Drugs that act on 'fasting signal' may curb insulin resistance in obese

A report in the March issue of Cell Metabolism , a Cell Press publication, has found that a signal known to play a role during fasting also switches on early in the fat tissue of obese mice as they progress toward type 2 diabetes.

Moreover, treatments that block that "fasting signal" in fat prevent the animals' resistance to insulin, according to the researchers.

While fasting and obesity may seem to have little in common, obesity actually resembles a fasted state, explained Marc Montminy of the Salk Institute for Biological Studies.
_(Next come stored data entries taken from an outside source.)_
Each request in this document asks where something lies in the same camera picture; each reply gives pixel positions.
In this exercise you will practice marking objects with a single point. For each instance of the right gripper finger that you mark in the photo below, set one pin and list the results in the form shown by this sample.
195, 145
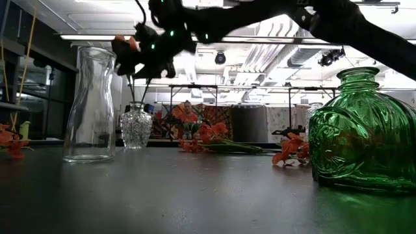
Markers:
125, 61
162, 68

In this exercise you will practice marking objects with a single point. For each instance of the orange blossom spray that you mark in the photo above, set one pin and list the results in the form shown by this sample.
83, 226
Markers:
213, 130
14, 144
286, 152

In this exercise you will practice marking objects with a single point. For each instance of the slim cut-crystal vase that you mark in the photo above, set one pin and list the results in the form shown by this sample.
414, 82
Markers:
312, 112

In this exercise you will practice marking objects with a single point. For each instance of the green glass vase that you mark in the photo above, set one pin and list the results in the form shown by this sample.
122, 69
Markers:
364, 139

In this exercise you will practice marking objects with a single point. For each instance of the black background robot arm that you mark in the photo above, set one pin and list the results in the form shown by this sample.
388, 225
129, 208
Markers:
286, 132

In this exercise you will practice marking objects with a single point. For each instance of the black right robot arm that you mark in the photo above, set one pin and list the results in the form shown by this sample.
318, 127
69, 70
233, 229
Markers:
357, 32

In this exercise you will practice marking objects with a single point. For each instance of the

In obesity, the shift from glucose to fat burning that usually takes place only when the body is fasted continues around the clock.

"That excessive fat goes to places it shouldn't go, including liver and muscle," he said. "The free fatty acids accumulate and muck up the works."

Earlier studies had shown that the so-called CREB family of transcription factors mediate the effects of chemicals that increase the breakdown of fat stores as well as other fasting hormones. For instance, CREB keeps blood sugar in balance during fasting by triggering the production of glucose in the liver. Excessive activity of CREB in diabetes contributes to high blood sugar and insulin resistance, according to earlier reports. Studies had also suggested CREB might play a role in fat cell precursors.

In the new study, the researchers wanted to find out whether the pathway was important in mature fat tissue as well. And indeed it is. CREB is active in fat cells under obese conditions, where it encourages insulin resistance by lowering the production of a hormone called adiponectin as well as the insulin-sensitive glucose transporter 4 (GLUT4), they report.

Genetically altered mice that lack CREB in fat cells become more sensitive to insulin both in the contexts of diet-induced and genetic obesity, the researchers found. Obese animals deficient for the CREB signal were also protected from the development of fatty liver and inflammation in fat tissue.

The surprising thing, Montminy said, was that CREB seemed to be relatively unimportant in healthy animals fed normal mouse chow. In obese animals the signal seems to be "doing something more pathological. It suggests the stress of obesity activates CREB genes and contributes to insulin resistance."

The discovery may have clinical implications.

"Taken together, these results show that targeting therapies to adipose tissue and, in particular, to the CREB signaling system could have important therapeutic benefits in a variety of insulin-resistant states," the researchers concluded.

Nevertheless, Montminy added, treatments that target CREB itself may not be the answer. That's because CREB is involved in other parts of the body, including the brain where it has a role in memory. He suspects that therapies designed to hit proteins that coactivate CREB might more specifically target its activity in particular tissues. That's a notion he says his team is now exploring in greater detail.